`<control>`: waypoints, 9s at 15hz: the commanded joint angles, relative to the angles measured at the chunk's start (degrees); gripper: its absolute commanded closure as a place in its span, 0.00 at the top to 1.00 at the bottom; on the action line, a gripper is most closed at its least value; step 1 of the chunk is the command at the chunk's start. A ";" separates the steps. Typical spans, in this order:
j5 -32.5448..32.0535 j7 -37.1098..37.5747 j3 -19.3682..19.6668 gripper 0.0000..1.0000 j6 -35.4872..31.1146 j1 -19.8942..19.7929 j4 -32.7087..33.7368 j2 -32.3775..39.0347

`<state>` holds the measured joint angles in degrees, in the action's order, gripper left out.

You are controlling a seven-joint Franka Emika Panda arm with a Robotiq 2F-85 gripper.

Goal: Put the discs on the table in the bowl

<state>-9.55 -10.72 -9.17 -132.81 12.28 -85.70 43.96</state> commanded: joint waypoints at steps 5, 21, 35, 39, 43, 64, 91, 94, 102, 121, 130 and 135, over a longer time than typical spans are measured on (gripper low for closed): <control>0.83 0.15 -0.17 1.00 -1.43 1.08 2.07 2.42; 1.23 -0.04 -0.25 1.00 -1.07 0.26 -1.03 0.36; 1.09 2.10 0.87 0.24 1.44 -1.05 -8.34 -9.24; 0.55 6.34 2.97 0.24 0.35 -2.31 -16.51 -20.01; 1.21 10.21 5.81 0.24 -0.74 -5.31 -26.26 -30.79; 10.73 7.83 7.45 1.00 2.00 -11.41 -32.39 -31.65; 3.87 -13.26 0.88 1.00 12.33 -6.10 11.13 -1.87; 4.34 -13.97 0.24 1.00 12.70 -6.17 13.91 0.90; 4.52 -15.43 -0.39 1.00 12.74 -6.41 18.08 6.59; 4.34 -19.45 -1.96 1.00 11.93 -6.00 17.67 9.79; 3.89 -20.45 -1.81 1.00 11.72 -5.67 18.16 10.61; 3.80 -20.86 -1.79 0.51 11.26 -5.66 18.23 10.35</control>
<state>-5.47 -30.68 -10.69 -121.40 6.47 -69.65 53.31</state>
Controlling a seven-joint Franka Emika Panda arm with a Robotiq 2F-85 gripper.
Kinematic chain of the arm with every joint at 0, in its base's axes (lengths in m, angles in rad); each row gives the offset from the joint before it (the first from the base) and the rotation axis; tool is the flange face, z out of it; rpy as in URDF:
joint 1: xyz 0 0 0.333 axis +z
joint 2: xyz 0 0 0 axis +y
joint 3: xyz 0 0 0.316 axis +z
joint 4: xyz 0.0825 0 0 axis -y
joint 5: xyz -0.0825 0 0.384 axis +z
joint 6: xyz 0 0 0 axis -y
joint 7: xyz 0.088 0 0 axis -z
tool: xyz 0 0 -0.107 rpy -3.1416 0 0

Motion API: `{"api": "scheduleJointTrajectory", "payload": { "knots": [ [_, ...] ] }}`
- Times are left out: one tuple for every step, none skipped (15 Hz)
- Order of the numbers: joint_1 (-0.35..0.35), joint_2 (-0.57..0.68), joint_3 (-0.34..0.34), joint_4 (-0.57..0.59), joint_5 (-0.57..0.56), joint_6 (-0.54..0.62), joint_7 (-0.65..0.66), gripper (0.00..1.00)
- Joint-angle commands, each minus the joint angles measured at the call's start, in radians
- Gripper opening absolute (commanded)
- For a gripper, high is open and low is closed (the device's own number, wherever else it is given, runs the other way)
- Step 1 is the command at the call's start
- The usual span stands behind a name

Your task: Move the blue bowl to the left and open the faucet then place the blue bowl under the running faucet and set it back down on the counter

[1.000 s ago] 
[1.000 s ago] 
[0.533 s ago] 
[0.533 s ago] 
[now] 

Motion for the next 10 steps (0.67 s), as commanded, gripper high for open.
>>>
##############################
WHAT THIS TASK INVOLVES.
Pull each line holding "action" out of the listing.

TASK RESPONSE.
`<control>`: waypoints, 9s at 15hz: the commanded joint angles, relative to the angles measured at the chunk's start (degrees); gripper: its absolute commanded closure as a place in its span, 0.00 at the top to 1.00 at the bottom; on the action line, a gripper is most closed at its least value; step 1 of the chunk is the command at the chunk's start. A ";" separates the steps. Typical spans, in this order:
`<state>` holds the measured joint angles in degrees, in the action's order, gripper left out.

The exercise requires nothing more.